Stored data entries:
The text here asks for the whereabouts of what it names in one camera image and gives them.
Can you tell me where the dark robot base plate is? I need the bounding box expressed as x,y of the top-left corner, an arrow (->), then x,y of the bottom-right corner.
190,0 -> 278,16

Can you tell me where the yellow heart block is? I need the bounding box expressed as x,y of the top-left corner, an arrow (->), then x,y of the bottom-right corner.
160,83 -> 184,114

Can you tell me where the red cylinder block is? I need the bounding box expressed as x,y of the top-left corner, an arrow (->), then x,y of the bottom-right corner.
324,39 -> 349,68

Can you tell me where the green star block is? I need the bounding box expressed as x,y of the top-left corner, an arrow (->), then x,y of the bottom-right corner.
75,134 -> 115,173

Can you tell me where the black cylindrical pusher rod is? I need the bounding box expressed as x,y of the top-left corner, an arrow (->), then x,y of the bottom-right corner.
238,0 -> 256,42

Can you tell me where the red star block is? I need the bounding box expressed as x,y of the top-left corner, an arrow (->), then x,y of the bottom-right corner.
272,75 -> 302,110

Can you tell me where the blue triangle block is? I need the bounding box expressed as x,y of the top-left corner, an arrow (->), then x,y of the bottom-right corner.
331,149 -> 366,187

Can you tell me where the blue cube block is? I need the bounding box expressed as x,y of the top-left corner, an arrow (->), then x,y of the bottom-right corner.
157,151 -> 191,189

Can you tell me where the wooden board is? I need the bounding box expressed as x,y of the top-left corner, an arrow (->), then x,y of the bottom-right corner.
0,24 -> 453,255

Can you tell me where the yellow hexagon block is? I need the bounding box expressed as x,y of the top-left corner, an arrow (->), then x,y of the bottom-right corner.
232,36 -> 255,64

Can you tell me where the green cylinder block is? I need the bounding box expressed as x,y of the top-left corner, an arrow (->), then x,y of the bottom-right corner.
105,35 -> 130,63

...

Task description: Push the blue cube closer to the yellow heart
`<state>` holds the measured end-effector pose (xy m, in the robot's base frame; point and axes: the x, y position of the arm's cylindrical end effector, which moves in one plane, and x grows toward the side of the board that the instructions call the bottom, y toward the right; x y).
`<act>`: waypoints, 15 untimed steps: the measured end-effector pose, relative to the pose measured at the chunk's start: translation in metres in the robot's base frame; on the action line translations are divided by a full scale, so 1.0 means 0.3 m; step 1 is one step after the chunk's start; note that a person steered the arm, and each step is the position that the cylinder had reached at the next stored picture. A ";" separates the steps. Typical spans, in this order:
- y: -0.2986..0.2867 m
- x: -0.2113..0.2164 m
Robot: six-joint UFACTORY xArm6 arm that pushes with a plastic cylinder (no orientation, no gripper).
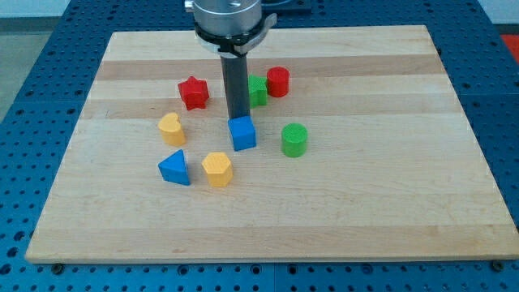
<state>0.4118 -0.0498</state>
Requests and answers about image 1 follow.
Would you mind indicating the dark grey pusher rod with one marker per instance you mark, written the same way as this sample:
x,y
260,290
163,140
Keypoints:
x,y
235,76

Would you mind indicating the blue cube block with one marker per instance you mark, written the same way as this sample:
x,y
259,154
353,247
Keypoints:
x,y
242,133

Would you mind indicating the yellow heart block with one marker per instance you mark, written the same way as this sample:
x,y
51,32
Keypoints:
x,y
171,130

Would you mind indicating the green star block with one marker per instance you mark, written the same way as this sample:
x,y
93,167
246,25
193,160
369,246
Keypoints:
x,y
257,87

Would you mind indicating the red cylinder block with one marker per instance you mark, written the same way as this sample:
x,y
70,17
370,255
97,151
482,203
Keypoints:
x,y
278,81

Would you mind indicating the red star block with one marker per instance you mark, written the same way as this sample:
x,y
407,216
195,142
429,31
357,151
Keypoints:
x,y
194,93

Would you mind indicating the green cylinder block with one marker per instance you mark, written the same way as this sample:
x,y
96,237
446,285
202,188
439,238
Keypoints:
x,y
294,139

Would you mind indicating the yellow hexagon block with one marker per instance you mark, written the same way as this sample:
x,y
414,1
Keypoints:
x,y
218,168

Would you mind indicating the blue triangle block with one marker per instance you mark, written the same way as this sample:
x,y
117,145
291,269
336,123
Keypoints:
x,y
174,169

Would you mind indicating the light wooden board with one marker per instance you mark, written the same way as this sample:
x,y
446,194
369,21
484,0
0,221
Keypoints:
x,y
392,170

--

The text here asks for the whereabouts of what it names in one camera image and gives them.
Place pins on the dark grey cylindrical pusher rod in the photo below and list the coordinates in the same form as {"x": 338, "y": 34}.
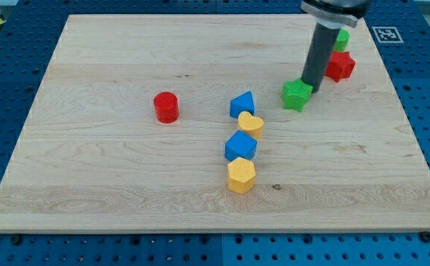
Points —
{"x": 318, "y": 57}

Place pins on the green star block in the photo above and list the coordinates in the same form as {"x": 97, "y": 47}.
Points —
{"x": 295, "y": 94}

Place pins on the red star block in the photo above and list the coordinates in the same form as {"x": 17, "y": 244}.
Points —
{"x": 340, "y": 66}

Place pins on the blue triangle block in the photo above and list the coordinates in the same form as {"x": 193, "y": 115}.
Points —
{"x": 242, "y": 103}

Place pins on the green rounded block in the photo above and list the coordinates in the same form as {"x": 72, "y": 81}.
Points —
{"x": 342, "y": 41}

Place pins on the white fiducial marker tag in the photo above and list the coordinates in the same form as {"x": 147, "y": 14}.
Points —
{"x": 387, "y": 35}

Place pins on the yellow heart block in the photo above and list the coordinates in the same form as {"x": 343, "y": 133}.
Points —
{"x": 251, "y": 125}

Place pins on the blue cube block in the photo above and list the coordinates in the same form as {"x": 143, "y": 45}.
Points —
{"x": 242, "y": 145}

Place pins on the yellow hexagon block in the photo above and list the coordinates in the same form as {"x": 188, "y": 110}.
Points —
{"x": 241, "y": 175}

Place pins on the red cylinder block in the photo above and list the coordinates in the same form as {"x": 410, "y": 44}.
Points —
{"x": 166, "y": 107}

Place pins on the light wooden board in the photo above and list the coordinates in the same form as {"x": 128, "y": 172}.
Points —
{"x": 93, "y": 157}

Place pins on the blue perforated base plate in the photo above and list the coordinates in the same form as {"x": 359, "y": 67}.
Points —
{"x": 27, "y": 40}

EXERCISE DETAILS> Check every line above for the string "light" and copy those that have it.

TASK SOLUTION>
Would you mind indicating the light wooden board with one marker per instance you mark, written the same way as this sample:
Place pins on the light wooden board in the photo above and list the coordinates in the same form as {"x": 128, "y": 172}.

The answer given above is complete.